++++ Material provided ++++

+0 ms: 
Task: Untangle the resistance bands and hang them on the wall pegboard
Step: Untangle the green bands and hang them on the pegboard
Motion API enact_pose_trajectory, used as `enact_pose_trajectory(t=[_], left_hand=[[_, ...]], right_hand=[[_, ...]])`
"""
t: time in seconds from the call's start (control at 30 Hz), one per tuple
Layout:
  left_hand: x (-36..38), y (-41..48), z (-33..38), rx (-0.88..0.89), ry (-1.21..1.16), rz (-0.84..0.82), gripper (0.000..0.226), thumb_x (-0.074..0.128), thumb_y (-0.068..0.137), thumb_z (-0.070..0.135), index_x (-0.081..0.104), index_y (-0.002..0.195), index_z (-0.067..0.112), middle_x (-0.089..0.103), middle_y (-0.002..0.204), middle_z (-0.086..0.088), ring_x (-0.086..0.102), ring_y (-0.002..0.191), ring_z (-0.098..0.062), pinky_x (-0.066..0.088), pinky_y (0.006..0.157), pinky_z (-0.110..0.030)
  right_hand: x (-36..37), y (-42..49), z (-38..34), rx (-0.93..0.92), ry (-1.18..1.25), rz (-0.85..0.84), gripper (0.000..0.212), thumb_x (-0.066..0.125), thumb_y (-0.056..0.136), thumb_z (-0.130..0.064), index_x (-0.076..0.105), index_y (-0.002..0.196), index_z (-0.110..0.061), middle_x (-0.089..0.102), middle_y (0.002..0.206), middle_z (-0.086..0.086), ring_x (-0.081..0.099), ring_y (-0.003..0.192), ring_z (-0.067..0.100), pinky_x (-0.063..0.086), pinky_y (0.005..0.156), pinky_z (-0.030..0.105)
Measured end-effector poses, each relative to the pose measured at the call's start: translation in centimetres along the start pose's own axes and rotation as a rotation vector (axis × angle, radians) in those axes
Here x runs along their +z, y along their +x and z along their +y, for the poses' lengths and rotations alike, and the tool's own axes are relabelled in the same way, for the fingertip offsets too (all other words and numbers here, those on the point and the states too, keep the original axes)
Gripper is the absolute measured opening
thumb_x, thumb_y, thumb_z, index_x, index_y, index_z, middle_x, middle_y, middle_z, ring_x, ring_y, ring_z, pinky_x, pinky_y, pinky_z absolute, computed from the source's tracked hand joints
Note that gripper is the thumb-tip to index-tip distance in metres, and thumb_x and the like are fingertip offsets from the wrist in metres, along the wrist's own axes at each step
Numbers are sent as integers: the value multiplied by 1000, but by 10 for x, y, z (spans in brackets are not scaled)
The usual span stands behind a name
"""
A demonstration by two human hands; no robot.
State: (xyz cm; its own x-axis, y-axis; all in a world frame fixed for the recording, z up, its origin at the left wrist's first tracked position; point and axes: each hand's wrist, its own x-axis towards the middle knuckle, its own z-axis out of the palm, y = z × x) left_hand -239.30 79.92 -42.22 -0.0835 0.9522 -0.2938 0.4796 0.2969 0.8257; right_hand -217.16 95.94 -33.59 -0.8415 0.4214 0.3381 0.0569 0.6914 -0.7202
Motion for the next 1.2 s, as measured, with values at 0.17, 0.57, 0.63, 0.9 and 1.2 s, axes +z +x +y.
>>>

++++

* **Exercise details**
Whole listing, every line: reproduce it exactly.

* **Written response**
+0 ms: 
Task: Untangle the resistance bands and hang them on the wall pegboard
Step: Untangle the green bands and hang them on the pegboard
Motion API enact_pose_trajectory, used as `enact_pose_trajectory(t=[_], left_hand=[[_, ...]], right_hand=[[_, ...]])`
"""
t: time in seconds from the call's start (control at 30 Hz), one per tuple
Layout:
  left_hand: x (-36..38), y (-41..48), z (-33..38), rx (-0.88..0.89), ry (-1.21..1.16), rz (-0.84..0.82), gripper (0.000..0.226), thumb_x (-0.074..0.128), thumb_y (-0.068..0.137), thumb_z (-0.070..0.135), index_x (-0.081..0.104), index_y (-0.002..0.195), index_z (-0.067..0.112), middle_x (-0.089..0.103), middle_y (-0.002..0.204), middle_z (-0.086..0.088), ring_x (-0.086..0.102), ring_y (-0.002..0.191), ring_z (-0.098..0.062), pinky_x (-0.066..0.088), pinky_y (0.006..0.157), pinky_z (-0.110..0.030)
  right_hand: x (-36..37), y (-42..49), z (-38..34), rx (-0.93..0.92), ry (-1.18..1.25), rz (-0.85..0.84), gripper (0.000..0.212), thumb_x (-0.066..0.125), thumb_y (-0.056..0.136), thumb_z (-0.130..0.064), index_x (-0.076..0.105), index_y (-0.002..0.196), index_z (-0.110..0.061), middle_x (-0.089..0.102), middle_y (0.002..0.206), middle_z (-0.086..0.086), ring_x (-0.081..0.099), ring_y (-0.003..0.192), ring_z (-0.067..0.100), pinky_x (-0.063..0.086), pinky_y (0.005..0.156), pinky_z (-0.030..0.105)
Measured end-effector poses, each relative to the pose measured at the call's start: translation in centimetres along the start pose's own axes and rotation as a rotation vector (axis × angle, radians) in those axes
Here x runs along their +z, y along their +x and z along their +y, for the poses' lengths and rotations alike, and the tool's own axes are relabelled in the same way, for the fingertip offsets too (all other words and numbers here, those on the point and the states too, keep the original axes)
Gripper is the absolute measured opening
thumb_x, thumb_y, thumb_z, index_x, index_y, index_z, middle_x, middle_y, middle_z, ring_x, ring_y, ring_z, pinky_x, pinky_y, pinky_z absolute, computed from the source's tracked hand joints
Note that gripper is the thumb-tip to index-tip distance in metres, and thumb_x and the like are fingertip offsets from the wrist in metres, along the wrist's own axes at each step
Numbers are sent as integers: the value multiplied by 1000, but by 10 for x, y, z (spans in brackets are not scaled)
The usual span stands behind a name
"""
A demonstration by two human hands; no robot.
State: (xyz cm; its own x-axis, y-axis; all in a world frame fixed for the recording, z up, its origin at the left wrist's first tracked position; point and axes: each hand's wrist, its own x-axis towards the middle knuckle, its own z-axis out of the palm, y = z × x) left_hand -239.30 79.92 -42.22 -0.0835 0.9522 -0.2938 0.4796 0.2969 0.8257; right_hand -217.16 95.94 -33.59 -0.8415 0.4214 0.3381 0.0569 0.6914 -0.7202
Motion for the next 1.2 s, as measured, with values at 0.17, 0.57, 0.63, 0.9 and 1.2 s, axes +z +x +y.
>>>

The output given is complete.